There is a patch [2] that enables HAVE_CMPXCHG_DOUBLE for riscv so I think
it will not be a problem for riscv in the future, even for hardware without zacas
extension because the kernel has fallback implementation for zacas.
However, this would still be an issue for other architectures.

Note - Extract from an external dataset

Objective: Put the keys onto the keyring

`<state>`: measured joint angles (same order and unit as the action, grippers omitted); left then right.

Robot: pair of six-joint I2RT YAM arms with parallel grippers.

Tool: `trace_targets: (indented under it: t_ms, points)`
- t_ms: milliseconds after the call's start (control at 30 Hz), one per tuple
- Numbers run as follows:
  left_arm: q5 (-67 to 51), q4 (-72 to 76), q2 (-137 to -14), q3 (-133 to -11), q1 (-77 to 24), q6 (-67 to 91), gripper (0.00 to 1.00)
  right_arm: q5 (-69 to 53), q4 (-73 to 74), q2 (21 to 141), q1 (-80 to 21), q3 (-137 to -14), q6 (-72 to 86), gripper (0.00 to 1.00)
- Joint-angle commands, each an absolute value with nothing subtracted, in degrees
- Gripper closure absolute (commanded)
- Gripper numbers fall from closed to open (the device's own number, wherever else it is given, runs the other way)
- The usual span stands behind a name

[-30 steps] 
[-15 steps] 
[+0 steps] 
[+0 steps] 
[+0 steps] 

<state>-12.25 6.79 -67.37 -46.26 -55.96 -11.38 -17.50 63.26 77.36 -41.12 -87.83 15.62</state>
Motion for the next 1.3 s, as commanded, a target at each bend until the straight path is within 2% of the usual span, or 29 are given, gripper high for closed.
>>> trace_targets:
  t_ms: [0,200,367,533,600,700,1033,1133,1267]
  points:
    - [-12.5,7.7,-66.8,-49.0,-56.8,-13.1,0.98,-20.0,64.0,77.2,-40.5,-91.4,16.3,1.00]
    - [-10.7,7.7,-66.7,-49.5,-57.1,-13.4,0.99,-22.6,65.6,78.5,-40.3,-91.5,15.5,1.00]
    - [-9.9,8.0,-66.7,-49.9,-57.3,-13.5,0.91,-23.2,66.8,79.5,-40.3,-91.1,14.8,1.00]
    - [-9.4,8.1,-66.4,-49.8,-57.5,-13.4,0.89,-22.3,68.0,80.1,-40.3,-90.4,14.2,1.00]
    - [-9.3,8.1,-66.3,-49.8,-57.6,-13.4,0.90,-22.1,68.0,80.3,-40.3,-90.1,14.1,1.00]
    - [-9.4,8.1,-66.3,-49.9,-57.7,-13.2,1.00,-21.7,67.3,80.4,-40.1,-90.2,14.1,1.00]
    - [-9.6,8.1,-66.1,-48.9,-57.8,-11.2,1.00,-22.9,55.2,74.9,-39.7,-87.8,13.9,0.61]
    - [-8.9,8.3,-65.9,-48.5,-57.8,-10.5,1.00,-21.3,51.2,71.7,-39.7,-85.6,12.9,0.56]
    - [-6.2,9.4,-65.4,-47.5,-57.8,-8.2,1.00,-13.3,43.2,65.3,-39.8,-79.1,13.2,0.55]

Currently only
x86, arm64, s390 and loongarch have HAVE_CMPXCHG_DOUBLE in 7.0-rc4.
I don't think letting users enable slub_debug would be a reasonable workaround.

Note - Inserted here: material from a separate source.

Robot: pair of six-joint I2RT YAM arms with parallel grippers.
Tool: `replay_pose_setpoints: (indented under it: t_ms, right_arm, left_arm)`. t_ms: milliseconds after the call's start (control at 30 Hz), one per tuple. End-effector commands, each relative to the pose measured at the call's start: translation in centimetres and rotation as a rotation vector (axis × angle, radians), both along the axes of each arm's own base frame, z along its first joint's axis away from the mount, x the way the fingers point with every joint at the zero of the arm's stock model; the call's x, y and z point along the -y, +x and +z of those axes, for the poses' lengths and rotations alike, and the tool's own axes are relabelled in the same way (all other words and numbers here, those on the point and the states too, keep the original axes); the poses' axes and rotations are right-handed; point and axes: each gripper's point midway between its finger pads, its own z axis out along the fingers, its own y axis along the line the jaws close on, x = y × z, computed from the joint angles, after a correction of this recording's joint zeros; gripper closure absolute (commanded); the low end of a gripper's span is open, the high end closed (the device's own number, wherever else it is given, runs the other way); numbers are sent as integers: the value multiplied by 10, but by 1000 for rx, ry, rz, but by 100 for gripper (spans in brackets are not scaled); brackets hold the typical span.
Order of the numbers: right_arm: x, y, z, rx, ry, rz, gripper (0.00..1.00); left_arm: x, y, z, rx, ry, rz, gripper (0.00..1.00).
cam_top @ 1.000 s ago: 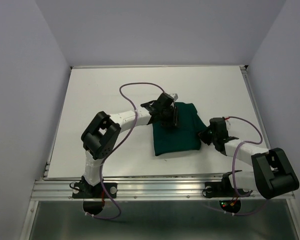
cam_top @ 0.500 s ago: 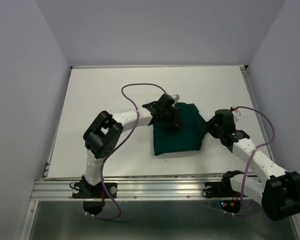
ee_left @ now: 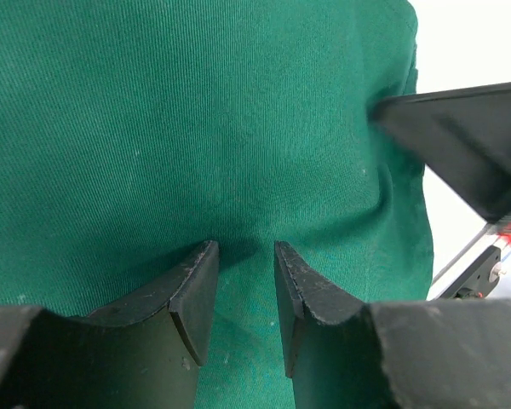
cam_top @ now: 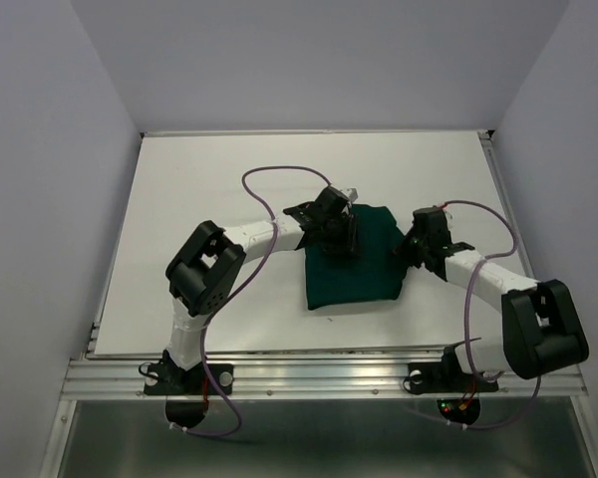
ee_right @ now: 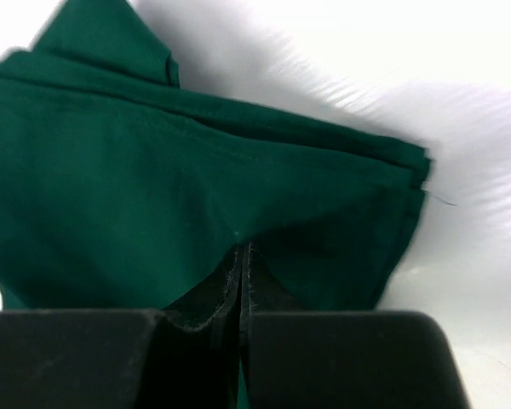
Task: Prepare the surgical pack
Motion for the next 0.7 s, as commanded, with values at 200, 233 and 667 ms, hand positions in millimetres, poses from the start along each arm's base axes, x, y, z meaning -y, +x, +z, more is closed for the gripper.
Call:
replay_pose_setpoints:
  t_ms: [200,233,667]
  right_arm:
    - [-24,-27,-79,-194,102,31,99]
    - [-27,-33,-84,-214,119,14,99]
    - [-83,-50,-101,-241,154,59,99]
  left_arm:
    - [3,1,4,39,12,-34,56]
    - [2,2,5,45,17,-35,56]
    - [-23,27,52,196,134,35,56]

[2]: https://patchew.org/linux/20260220074449.8526-1-mssola@xxxxxxxxxx/
Best regards,
Levi
>>
>> Fixes: f484f4a3e058 ("bpf: Replace bpf memory allocator with kmalloc_nolock() in local storage")

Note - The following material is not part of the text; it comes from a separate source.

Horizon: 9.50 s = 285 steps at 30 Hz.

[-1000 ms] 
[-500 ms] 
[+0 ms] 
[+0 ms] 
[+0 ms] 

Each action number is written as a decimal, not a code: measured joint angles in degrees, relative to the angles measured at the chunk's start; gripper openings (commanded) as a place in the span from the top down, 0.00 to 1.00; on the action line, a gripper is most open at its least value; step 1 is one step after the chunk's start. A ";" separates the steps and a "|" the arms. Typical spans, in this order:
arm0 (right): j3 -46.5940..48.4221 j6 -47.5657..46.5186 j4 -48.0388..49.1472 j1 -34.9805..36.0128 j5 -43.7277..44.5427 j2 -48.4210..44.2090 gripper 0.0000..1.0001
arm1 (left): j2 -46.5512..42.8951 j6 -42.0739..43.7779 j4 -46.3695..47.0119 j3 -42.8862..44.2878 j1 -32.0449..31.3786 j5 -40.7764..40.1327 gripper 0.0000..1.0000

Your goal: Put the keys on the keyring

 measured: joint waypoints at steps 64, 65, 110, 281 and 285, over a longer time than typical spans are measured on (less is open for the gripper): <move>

>> Cc: stable@xxxxxxxxxxxxxxx
>> Signed-off-by: Levi Zim <rsworktech@xxxxxxxxxxx>
>> ---
>> I find that bpf_task_storage_get with flag BPF_LOCAL_STORAGE_GET_F_CREATE
>> always fails for me on 6.19 kernel on riscv64 and bisected it.
>>
>> In f484f4a3e058 ("bpf: Replace bpf memory allocator with kmalloc_nolock()
>> in local storage"), bpf memory allocator is replaced with kmalloc_nolock.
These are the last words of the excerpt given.